Honestly I sense fear here.  I have to wonder if they're suddenly terrified of being in a situation like the WiiU is right now, where very few people have bought the hardware so publishers aren't interested in spending millions of dollars to provide software for the platform...which essentially ends their game before it gets a change to even really begin.

Time will tell if this strategy works for Microsoft.  If I see identical AAA titles launching at $40 on XBone and $60 on PS4, as this guy suggests might "possibly" happen, then after my heart attack from shock I will definitely buy the XBone version, DRM or no.  I might even write Microsoft a letter of apology for doubting them.


They are listening to the people on this. I am 100% onboard for it. I totally like what he had to say and I respect his efforts.

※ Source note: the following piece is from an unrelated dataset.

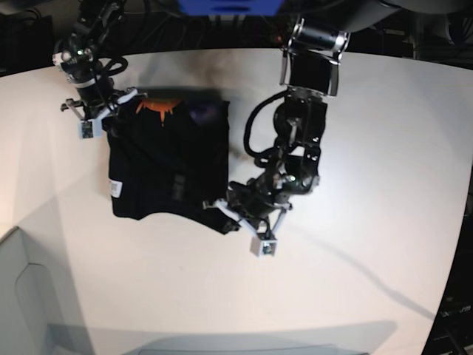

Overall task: Fold the T-shirt properly
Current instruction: 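Grasp the shirt's hem corner with the left gripper and tuck it square, then press the collar edge of the shirt flat with the right gripper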

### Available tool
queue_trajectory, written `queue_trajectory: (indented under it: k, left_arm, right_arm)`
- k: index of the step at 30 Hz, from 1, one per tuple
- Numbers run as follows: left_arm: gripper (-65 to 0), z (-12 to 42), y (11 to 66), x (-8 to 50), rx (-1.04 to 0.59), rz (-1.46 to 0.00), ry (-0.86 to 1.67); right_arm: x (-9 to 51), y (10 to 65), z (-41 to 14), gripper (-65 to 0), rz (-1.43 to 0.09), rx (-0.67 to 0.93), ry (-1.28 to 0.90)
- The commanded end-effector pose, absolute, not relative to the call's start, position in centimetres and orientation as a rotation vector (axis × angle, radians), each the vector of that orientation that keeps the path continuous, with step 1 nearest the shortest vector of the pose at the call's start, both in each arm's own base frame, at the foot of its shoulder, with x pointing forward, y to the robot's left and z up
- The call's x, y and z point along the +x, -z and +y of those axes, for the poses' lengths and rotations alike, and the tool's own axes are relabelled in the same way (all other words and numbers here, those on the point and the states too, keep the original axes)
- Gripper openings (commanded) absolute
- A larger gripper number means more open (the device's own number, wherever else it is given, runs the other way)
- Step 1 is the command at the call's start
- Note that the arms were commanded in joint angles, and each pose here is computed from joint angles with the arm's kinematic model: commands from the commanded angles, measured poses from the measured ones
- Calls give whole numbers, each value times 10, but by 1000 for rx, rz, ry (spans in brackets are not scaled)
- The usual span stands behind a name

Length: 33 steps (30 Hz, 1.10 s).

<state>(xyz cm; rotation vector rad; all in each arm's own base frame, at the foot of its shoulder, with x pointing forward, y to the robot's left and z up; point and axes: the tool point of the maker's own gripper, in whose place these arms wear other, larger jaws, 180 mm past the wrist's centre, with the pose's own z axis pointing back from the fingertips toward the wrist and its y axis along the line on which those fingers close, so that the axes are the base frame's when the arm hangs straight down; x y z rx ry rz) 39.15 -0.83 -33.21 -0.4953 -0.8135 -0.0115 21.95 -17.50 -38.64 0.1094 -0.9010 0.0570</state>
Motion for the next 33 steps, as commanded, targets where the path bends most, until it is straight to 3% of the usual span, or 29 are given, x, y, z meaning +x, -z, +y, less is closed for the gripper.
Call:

I think you also missed the part released far earlier where you can start playing the game while it downloads.
http://www.joystiq.com/2013/05/21/xbox-one-lets-you-play-immediately-during-installs-suspend-an/

I'm not seeing anything wrong with their model and I actually support it. Hell, it even confirmed what I theorized on this thread about lower costs because you don't have to bump up the price to make up from the losses on the used games side.

It's also funny because Sony is going to also have DRM, they are just leaving it to the publishers.

At the end of the day, I will always take Microsoft over the publisher.

billybob476

That all holds true, if we see savings because of the model.